Thursday, January 2, 2014
363 Days Remain
We have already hopped into day two of 2014 and I can tell it is going to race by even more quickly than 2013. I don't have much that I wanted to share today, I simply wanted to write. So many people like to look back on their year and reminisce about the happenings, some joyful, some sad, some terrifying and others just "happened". I am no different :) In 2013 we welcomed our second daughter, Violet Joy, into the world. She is just plain fantastic! We also celebrated my Nana's 70th birthday and watched, waited and prayed as she battled through radiation treatment for cancer. I am so beyond thankful to start this new year with her by our side!
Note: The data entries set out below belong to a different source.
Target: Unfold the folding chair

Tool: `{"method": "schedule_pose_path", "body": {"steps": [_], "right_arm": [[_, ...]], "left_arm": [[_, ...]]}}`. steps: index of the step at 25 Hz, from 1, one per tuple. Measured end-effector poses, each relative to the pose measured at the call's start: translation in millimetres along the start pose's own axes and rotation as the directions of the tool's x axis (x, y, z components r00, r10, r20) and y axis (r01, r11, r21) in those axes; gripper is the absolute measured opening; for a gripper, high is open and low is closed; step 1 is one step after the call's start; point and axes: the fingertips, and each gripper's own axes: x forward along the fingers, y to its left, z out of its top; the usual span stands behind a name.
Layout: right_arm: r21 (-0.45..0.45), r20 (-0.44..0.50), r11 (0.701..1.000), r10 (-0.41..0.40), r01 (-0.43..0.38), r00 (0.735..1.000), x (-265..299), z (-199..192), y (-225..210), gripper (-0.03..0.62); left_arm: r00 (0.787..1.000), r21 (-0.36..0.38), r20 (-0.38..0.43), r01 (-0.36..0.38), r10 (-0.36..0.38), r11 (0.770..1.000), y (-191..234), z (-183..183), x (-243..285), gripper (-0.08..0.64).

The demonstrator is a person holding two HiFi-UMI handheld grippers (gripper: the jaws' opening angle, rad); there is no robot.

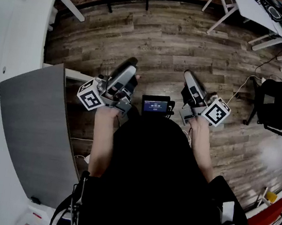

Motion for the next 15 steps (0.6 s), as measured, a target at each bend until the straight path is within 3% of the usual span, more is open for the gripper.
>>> {"method": "schedule_pose_path", "body": {"steps": [8,15], "right_arm": [[-0.039,0.01,0.999,-0.015,0.016,1.0,-4,3,1,0.028],[-0.012,0.013,1.0,-0.029,0.029,1.0,-13,-2,1,0.026]], "left_arm": [[1.0,-0.013,-0.012,0.011,-0.011,1.0,1,-4,1,0.196],[1.0,-0.029,-0.019,0.018,-0.018,0.999,0,-11,1,0.196]]}}
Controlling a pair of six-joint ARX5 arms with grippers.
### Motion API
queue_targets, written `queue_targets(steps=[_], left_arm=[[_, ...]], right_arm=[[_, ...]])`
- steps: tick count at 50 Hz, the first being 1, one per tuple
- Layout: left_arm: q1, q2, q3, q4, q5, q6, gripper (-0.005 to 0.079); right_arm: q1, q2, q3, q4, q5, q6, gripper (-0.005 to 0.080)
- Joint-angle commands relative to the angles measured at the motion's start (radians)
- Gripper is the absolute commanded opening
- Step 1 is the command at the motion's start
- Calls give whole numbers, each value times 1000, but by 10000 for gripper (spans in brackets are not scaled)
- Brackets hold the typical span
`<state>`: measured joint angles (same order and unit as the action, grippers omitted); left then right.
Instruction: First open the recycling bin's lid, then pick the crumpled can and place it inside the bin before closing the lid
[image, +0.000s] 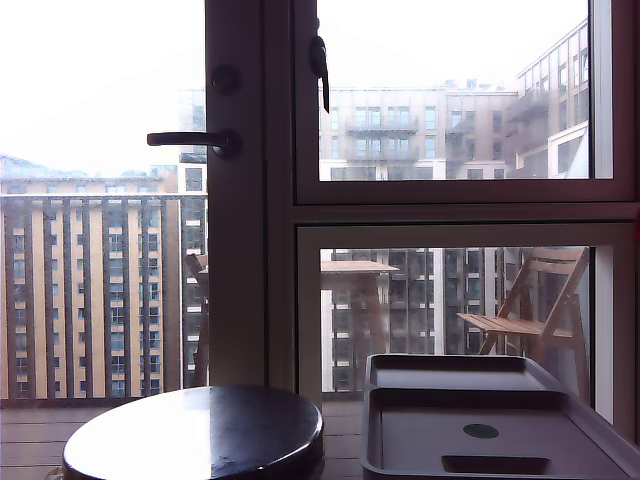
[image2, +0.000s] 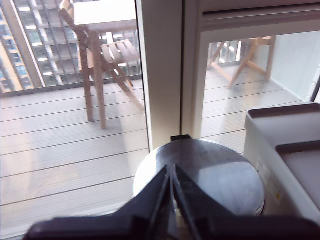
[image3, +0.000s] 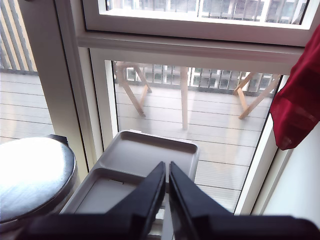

Phil made some big strides in his career this past year and I am so proud of how hard he works, how seriously he takes his job and how much he enjoys it. Not many people find the kind of fulfillment in their job that he has found. I am grateful that the Lord has also blessed me with a job that I love. Teaching is not something I would have ever ventured after as a younger person but it is exactly where I am meant to be. I have enjoyed growing my vocal studio and watching my "kids" development into beautiful singers and people. Lilah Ann turned three this year and did some serious growing up in the last few months of 2013. It is amazing to watch her learn, grow (physically and emotionally) and contribute to our family dynamic. She is a firecracker and leaves me exhausted at the end of most days. She has such a pretty heart. She is learning to love our Savior, to make choices according to His teaching (through Phil and me), to love without conditions and to give/share (which can be super hard at 3 years old!). I am such a proud Mom, of both of my girls. We are looking very forward to 2014 and where God's path for us is going to lead. I admit that I am trying to prepare my mind for grief, for heartbreak, for awful things that may or may not happen (I often fall into this trap and let my mind get carried away with things that I cannot change) BUT I am making a conscious decision to let God prepare my HEART to override my foolish mind. Happy New Year, friends. We love you, thank you for loving us!